This Agreement may not be amended except by an instrument in writing signed
by
the parties hereto (in the case of the Company, acting through the Special
Committee, if such committee still exists, or otherwise by resolution of a
majority of its Disinterested Directors).
Section
2.10. Termination
of Agreement.
This
Agreement may be terminated: (i) by the mutual written consent of the parties
hereto or (ii) by any party if the Merger Agreement is terminated for any reason
whatsoever other than by the Company in accordance with Section 9.1(c)(ii)

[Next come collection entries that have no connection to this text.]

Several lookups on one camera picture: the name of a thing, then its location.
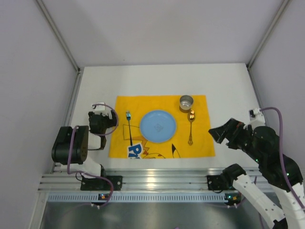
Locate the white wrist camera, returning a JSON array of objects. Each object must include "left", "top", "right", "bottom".
[
  {"left": 249, "top": 108, "right": 265, "bottom": 128},
  {"left": 91, "top": 102, "right": 112, "bottom": 119}
]

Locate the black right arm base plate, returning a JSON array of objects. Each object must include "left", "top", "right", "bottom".
[{"left": 206, "top": 175, "right": 235, "bottom": 193}]

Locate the bronze metal spoon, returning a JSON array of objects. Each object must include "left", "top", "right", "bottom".
[{"left": 188, "top": 110, "right": 195, "bottom": 146}]

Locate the blue metal fork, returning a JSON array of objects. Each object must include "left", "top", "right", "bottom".
[{"left": 126, "top": 111, "right": 133, "bottom": 146}]

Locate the light blue plastic plate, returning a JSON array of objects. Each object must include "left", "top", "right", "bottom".
[{"left": 139, "top": 110, "right": 177, "bottom": 143}]

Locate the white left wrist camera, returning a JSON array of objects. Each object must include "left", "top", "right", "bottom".
[{"left": 91, "top": 102, "right": 112, "bottom": 119}]

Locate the steel cup with brown base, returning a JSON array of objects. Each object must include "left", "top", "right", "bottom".
[{"left": 179, "top": 95, "right": 193, "bottom": 113}]

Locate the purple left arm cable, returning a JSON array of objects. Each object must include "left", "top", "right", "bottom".
[{"left": 66, "top": 104, "right": 120, "bottom": 208}]

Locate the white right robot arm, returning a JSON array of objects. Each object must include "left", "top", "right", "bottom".
[{"left": 208, "top": 118, "right": 305, "bottom": 229}]

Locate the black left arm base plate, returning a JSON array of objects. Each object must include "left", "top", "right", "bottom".
[{"left": 80, "top": 176, "right": 123, "bottom": 191}]

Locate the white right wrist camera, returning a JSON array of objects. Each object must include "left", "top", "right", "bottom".
[{"left": 249, "top": 108, "right": 265, "bottom": 128}]

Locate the aluminium table edge rail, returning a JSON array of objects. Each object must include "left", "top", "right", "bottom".
[{"left": 38, "top": 168, "right": 296, "bottom": 193}]

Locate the yellow printed cloth mat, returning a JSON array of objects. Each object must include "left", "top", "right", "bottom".
[{"left": 109, "top": 95, "right": 215, "bottom": 159}]

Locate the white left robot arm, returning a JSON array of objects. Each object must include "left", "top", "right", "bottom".
[{"left": 51, "top": 109, "right": 118, "bottom": 186}]

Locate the perforated metal cable tray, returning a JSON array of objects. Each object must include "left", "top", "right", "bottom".
[{"left": 47, "top": 192, "right": 241, "bottom": 203}]

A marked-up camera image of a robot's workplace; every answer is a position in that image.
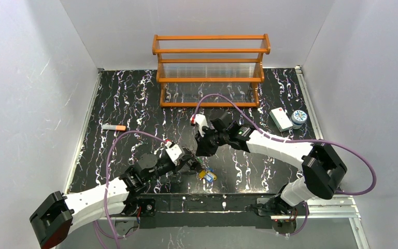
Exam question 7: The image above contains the cluster of tagged keys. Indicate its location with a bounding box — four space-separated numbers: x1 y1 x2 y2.
198 169 217 183

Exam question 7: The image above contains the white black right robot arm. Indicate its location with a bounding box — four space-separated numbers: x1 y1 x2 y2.
195 124 347 216

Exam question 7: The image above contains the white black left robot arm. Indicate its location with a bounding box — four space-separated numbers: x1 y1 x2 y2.
29 145 202 248

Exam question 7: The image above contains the orange wooden shelf rack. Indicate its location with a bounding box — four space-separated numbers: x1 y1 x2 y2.
152 34 272 107

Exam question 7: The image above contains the white rectangular box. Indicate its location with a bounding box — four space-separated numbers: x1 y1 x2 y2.
269 107 293 132

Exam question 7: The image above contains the orange grey marker pen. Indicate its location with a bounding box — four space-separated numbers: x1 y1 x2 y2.
102 124 126 131

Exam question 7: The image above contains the blue white round tin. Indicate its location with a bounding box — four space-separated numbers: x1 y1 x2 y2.
290 110 308 129

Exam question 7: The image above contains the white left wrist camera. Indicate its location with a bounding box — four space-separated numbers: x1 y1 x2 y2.
165 141 185 165

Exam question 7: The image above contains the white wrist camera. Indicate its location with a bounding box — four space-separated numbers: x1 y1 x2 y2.
165 141 185 165
190 114 209 137

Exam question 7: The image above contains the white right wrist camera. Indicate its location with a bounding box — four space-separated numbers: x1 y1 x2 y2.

thereof. In the event that the Requisite Shareholder Approval is obtained,
this
Agreement shall terminate without any further action on the part of the parties
hereto.
Section
2.11. Enforcement.
Each of SK and HBK agrees that irreparable damage would occur, damages would
be
difficult to determine and would be an insufficient remedy and no other adequate
remedy would exist at law or in equity, in each case in the event that any
of
the provisions of this Agreement were not performed in accordance with their
specific terms or were otherwise breached (or any party hereto threatens such
a
breach). Accordingly,
it is agreed that in the event of a breach or threatened breach of this
Agreement by SK or HBK the
Company (and its successors and assigns) shall be entitled to an injunction
or
injunctions to prevent breaches of this Agreement and to enforce specifically
the terms and provisions of this Agreement, in addition to any other remedy
to
which such party is entitled at law or in equity. Each of SK and HBK irrevocably
waives any defenses based on adequacy of any other remedy, whether at law or
in
equity, that might be asserted as a bar to the remedy of specific performance
of
any of the terms or provisions hereof or injunctive relief in any action brought
therefor by the Company.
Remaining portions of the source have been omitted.